Totally. But what do you think?

Barbara Shaffer Bacon:

I think that an additional bravery, which I saw reflected a lot in the two days of the conference that I was at, was speaking truth to power in terms of resources and funders, artists saying, believing in social justice is good, but not enough. Intention is good, but not enough.

Here's what we really need, because you are counting on us, and we are one small personal disaster away from not being able to do this work. We really cannot operate as though we are not on the fine line on the shoestring.

The second kind of bravery that I heard were a number of public artists and organizations were stepping out without an invitation, not waiting for the right competition to come, the right public art call out. One Vietnamese American artist in particular has been on an amazing trajectory to develop public works and public spaces that reflect her community.

She wants a memorial to:

And I really was moved by her, and she's very clear about a vision that should happen.

Ngoc Tran Vu:

Hi there. I'm Ngoc Tran Vu. I go by Tran. I'm based in Boston in the US and I identify as a 1.5 Vietnamese American multimedia artist and cultural organizer.

I've been working on, titled:

It has really been truly community created and led.

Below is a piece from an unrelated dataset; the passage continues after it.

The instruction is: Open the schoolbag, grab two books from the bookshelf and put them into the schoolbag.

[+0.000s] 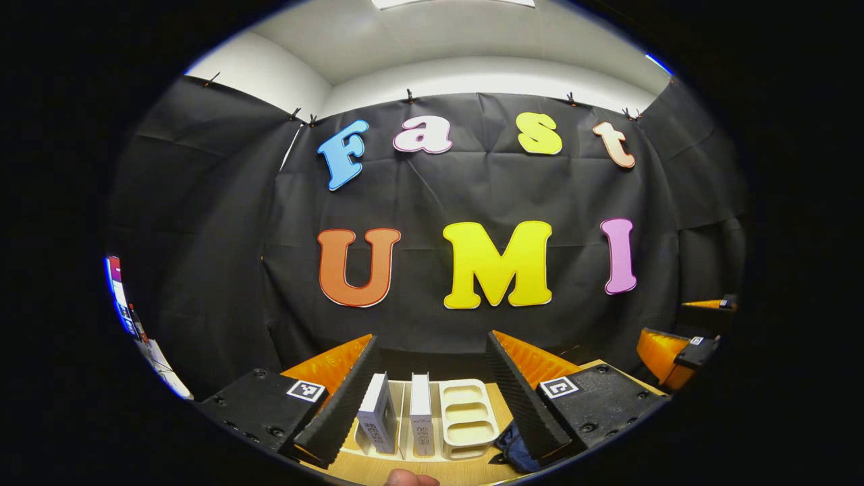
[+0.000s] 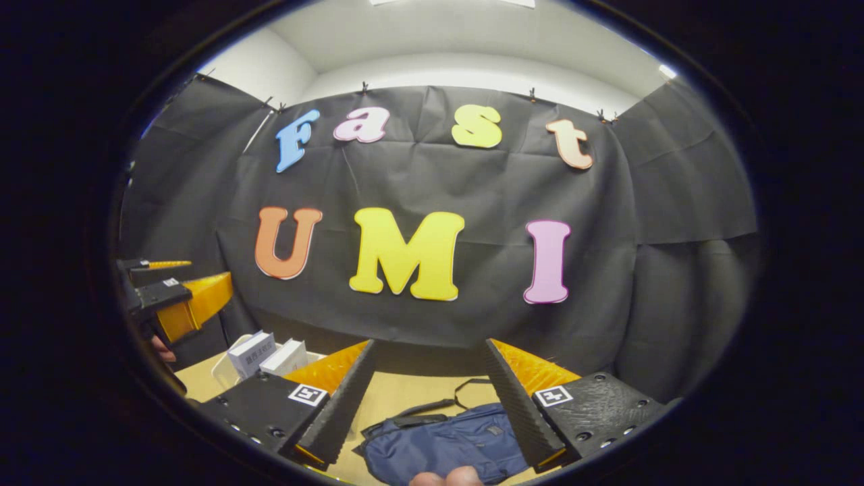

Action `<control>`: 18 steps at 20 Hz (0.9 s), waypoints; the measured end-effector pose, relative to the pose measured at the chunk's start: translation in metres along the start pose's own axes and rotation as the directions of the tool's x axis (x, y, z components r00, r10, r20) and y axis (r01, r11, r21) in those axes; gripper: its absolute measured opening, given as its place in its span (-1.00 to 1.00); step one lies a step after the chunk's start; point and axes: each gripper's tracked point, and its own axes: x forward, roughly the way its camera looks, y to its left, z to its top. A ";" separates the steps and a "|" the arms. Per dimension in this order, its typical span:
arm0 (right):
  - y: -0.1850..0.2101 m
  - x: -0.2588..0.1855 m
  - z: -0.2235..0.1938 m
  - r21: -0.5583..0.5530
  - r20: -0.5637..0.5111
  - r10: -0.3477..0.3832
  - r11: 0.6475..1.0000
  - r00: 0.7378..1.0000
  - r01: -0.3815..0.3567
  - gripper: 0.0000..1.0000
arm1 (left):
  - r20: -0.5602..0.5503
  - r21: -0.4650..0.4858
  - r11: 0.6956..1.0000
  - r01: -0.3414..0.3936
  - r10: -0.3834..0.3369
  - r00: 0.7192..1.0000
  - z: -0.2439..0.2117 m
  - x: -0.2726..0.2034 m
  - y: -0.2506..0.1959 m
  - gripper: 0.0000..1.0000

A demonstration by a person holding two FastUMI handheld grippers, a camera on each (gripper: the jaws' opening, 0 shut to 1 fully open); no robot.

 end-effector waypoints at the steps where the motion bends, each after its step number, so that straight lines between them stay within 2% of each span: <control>1: 0.000 0.000 -0.011 -0.006 -0.023 -0.010 1.000 1.000 0.010 0.94 | -0.003 0.003 1.000 0.002 -0.002 1.000 -0.002 -0.002 0.001 0.98; 5: 0.013 -0.001 -0.079 -0.033 -0.143 -0.007 0.999 0.990 0.002 0.91 | -0.026 0.001 1.000 0.004 -0.004 1.000 -0.013 -0.010 0.007 0.98; 8: 0.028 -0.002 -0.142 -0.034 -0.257 0.014 0.999 0.966 -0.023 0.92 | -0.046 0.006 1.000 0.004 -0.004 0.999 -0.020 -0.016 0.012 0.98; 10: 0.040 0.002 -0.186 -0.027 -0.344 0.030 0.999 0.939 -0.042 0.92 | -0.054 0.014 1.000 -0.002 0.003 0.999 -0.023 -0.021 0.018 0.98; 13: 0.061 0.004 -0.246 -0.016 -0.463 0.069 0.996 0.883 -0.087 0.97 | -0.068 0.024 1.000 -0.018 0.020 0.997 -0.029 -0.029 0.027 0.98; 14: 0.066 0.005 -0.261 -0.022 -0.491 0.077 0.995 0.868 -0.100 0.92 | -0.076 0.029 0.999 -0.025 0.027 0.997 -0.031 -0.031 0.032 0.98; 18: 0.083 0.009 -0.314 -0.058 -0.576 0.074 0.990 0.814 -0.131 0.93 | -0.102 0.042 0.997 -0.057 0.061 0.993 -0.039 -0.037 0.050 0.98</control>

So it's part of a greater commemoration initiative that involves the the healing Memorial, public art that will travel, oral history, preserving of community narrative, and then the activation of communities through workshops to education and the arts and the culture. All of these components creates this commemoration initiative.

Thinking about the theme of healing and what that means for a community that have, you know, been through so much.

Barbara Shaffer Bacon:

And there's another artist who has been working for 25 years to get a set of bronzes that depict Chinese Americans in that neighborhood. And he absolutely was persistent.

So bravery as persistence and bravery as stepping out without an invitation are two things I just really want to hold up.

Bill Cleveland:

Yeah, boy. So I get all a militant and itchy when I think about how passive the cultural community can be. I've always had a kind of.

I don't know if you want to call it anger, but certainly impatience with that. Don't rock the boat. Sit on the sidelines, see if the crumbs will come. Thinking posture. And I'm not even talking about political stuff.

I'm just talking about the position of culture and the life of American society, period.

You know, the artists entertain us from time to time, and if we need somebody to pay attention to something, they can come up with some good color scheme for it. It just drives me completely crazy. I'm more in the realm of, okay, we're marching forward into the breach. And actually, that's our job.

Not everybody, certainly not every artist. But having the creative power, being a transforming force, honoring the legacy of our.

Of all of our disciplines going back thousands of years, this art making is not a nice to have. It's something that allowed humans to survive and to persevere. One of the mantras around the resistance is block, bridge, build.

Block the bad, bridge the difference, build the future. And that is a creative process. If artists are absent from that part of the equation, that, I'm sorry, a PowerPoint is just not going to cut it.

And especially when you're trying to imagine something that doesn't exist yet or builds off something that is toppled, and you can't just get the glue out and start trying to put the pieces back together. You have to envision something. And I think everybody's capable of doing that.

But if you have some people that have a few extra muscles in that realm, put them to use. It would be like saying, oh, wow, we have a plague. Where are the doctors? Oh, what do we need doctors for? What do we need artists for?

Are you kidding me? So this is what we're called to do, I think.

And the people who have the capacity and the passion and the understanding of the stakes for them and the community they care about, then you make the decision to step forward. That's a good decision. I think knee jerk reactionary progressives are just as dangerous as reactionary reactionaries. But we have to be thoughtful.

Alice Lovelace:

Bravery takes multiple forms. And as you said, bravery is defined by the individual and the life experience of that particular individual and what they would normally do.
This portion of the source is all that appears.